The table below lists a few diversified stocks with exposure to alt energy that currently have an attractive dividend yield (>4%). The next step would be to look into the ability of the firm to maintain this yield throughout the bad economy.
Div. Yield (%)
|Main Alt Energy Areas|
|General Electric (GE)||7.20||Wind turbine manufacturing; wind park ownership|
|Otter Tail Corporation (OTTR)||6.30||Power generation; wind turbine components (DMI)|
|Portland General Electric Co. (POR)||5.40||Power generation with strong exposure to wind|
|Xcel Energy Inc. (XEL)||5.10||Power generation with strong exposure to wind|
|The Timken Company (TKR)||5.00||Bearings for wind turbines|
|Koppers Holdings (KOP)||4.10||Railways ties and utility poles (treated wood)|
Besides Otter Tail, the names in this table are not typically labelled "green energy" or "alternative energy" stocks. Most of the pure-plays pay no dividend. As stated above, a necessary next step would be to look into these firms to see if they will be able to maintain this dividend.
DISCLOSURE: Charles Morand does not have a position in any of the securities discussed here.
DISCLAIMER: I am not a registered investment advisor. The information and trades that I provide here are for informational purposes only and are not a solicitation to buy or sell any of these securities. Investing involves substantial risk and you should evaluate your own risk levels before you make any investment.
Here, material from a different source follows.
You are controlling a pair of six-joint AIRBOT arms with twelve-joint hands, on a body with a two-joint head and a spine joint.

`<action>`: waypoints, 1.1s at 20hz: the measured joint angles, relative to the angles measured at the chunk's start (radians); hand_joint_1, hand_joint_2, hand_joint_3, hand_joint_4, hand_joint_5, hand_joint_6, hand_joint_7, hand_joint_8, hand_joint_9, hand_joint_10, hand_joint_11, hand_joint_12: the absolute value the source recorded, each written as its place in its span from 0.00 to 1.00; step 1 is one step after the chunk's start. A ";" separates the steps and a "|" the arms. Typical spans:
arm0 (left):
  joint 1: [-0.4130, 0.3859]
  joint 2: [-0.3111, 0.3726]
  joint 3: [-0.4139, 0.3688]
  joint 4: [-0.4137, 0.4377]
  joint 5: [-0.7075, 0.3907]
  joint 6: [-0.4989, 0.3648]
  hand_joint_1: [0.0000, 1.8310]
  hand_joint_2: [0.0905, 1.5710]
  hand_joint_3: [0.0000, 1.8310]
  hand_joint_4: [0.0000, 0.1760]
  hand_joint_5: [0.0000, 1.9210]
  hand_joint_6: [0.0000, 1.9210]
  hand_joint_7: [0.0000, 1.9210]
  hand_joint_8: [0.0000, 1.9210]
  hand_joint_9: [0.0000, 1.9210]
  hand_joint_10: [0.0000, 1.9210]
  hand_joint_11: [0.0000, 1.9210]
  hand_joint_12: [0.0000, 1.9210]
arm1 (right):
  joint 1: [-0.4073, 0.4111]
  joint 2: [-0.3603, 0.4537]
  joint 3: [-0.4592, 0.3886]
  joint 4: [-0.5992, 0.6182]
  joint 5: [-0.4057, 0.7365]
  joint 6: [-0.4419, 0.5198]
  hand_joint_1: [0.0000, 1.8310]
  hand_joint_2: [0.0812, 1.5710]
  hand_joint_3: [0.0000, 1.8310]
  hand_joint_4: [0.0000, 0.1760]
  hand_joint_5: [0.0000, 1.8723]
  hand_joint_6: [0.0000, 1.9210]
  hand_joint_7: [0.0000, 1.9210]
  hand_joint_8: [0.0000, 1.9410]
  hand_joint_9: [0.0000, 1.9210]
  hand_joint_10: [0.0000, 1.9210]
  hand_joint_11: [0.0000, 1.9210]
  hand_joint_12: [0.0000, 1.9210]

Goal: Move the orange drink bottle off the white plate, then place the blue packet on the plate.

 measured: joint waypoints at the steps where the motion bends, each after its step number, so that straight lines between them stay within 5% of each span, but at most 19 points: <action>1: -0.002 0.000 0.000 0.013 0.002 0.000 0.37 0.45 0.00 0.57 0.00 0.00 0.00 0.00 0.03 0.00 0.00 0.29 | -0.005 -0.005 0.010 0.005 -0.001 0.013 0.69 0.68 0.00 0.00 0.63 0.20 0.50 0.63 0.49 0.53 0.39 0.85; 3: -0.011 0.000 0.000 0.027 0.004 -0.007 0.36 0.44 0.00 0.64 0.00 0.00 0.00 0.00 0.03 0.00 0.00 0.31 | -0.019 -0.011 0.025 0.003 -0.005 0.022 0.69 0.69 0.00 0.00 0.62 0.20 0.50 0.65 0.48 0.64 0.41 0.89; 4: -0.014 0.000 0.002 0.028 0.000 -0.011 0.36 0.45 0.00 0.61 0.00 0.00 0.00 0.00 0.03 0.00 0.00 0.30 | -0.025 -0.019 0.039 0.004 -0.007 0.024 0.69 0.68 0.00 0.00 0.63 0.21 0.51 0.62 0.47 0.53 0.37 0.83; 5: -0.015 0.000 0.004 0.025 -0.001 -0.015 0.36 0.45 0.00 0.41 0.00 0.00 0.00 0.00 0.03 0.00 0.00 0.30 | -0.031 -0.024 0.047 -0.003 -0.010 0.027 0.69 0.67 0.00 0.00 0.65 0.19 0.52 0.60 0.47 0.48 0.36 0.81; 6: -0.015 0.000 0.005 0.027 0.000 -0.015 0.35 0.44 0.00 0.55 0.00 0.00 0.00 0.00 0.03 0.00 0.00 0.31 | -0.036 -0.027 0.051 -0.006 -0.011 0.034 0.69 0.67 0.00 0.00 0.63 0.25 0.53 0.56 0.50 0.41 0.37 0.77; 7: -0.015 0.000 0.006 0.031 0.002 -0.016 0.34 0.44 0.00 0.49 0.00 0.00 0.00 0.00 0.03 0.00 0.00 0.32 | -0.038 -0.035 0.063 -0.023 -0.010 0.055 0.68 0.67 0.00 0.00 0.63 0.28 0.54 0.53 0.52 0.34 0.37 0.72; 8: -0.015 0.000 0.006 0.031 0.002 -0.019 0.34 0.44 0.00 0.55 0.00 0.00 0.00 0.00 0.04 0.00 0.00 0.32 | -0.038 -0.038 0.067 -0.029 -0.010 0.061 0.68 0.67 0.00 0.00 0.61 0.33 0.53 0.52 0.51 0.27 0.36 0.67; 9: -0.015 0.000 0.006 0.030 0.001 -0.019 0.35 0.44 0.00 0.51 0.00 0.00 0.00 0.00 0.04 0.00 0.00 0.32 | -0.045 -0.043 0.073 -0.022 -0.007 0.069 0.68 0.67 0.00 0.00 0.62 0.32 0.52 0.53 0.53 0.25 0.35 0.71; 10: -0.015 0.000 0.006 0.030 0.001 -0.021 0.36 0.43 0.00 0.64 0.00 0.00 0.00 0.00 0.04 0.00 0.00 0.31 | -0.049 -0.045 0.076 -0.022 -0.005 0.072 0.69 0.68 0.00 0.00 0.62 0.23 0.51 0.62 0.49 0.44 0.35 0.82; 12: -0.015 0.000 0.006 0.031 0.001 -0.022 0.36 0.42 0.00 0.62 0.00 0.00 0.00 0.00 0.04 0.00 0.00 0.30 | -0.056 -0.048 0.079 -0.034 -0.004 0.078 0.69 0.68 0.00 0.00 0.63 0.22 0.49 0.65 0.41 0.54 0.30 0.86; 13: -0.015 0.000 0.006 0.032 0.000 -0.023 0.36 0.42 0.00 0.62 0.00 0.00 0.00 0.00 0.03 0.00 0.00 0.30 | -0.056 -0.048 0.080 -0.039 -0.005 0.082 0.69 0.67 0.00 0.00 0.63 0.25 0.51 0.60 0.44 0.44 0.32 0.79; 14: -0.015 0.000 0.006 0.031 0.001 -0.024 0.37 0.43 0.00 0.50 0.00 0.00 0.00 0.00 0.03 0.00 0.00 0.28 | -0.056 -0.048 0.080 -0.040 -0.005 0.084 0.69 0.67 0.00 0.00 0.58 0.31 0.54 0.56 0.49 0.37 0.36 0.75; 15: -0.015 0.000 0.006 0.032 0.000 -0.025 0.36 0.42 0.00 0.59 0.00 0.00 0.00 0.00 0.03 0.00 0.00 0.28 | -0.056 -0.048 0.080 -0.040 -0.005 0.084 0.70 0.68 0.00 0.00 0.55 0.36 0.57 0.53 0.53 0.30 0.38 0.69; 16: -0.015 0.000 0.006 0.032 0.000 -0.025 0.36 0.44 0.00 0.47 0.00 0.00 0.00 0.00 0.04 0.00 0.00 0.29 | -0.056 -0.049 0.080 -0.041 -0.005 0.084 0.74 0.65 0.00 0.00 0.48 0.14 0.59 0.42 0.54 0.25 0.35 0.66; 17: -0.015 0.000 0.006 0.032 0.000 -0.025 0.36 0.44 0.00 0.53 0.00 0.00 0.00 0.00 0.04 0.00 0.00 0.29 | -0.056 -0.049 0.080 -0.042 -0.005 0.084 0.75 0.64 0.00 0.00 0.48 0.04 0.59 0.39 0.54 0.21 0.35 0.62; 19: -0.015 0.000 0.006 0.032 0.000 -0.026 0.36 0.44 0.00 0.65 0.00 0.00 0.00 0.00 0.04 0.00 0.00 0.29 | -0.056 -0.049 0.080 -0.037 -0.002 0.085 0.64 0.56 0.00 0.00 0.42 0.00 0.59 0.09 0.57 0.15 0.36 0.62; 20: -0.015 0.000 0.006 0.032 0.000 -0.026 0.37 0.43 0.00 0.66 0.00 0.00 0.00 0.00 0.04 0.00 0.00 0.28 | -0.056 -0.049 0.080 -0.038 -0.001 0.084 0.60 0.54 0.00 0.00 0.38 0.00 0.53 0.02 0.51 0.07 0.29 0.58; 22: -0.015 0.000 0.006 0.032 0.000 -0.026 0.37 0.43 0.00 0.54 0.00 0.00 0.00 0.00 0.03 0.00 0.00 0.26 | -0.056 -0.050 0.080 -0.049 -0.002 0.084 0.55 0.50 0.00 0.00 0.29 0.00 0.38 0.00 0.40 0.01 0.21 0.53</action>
Past results are not an indication of future performance. Please take the time to read the full disclaimer here.
I sold my shares of GE when I realized that their financing business has been growing and will be a huge thorn (possibly a bullet) in their side. They will likely be spinning off some of their alternative energy businesses, including A123, to stay solvent. And of course asking for bailout funds.
Here’s an article worth reading before you invest in (or hold) GE: http://xinkaishi.typepad.com/a_new_start/2008/10/fortune-ge-under-siege-.html
Yes, good point Lisanne. The financial services division has been at the center of their problems.
I’ve never invested in GE because I find the company too difficult to get my head around, although they have certainly become a heavyweight in the wind power business in the past few years.
If you wanted to invest in GE as a yield play here, the question would be: how committed is management to ensuring this common dividend is maintained? That’s a question to which I don’t have an answer.
Great article! I’ve included it for a featured post on Friday for my readers.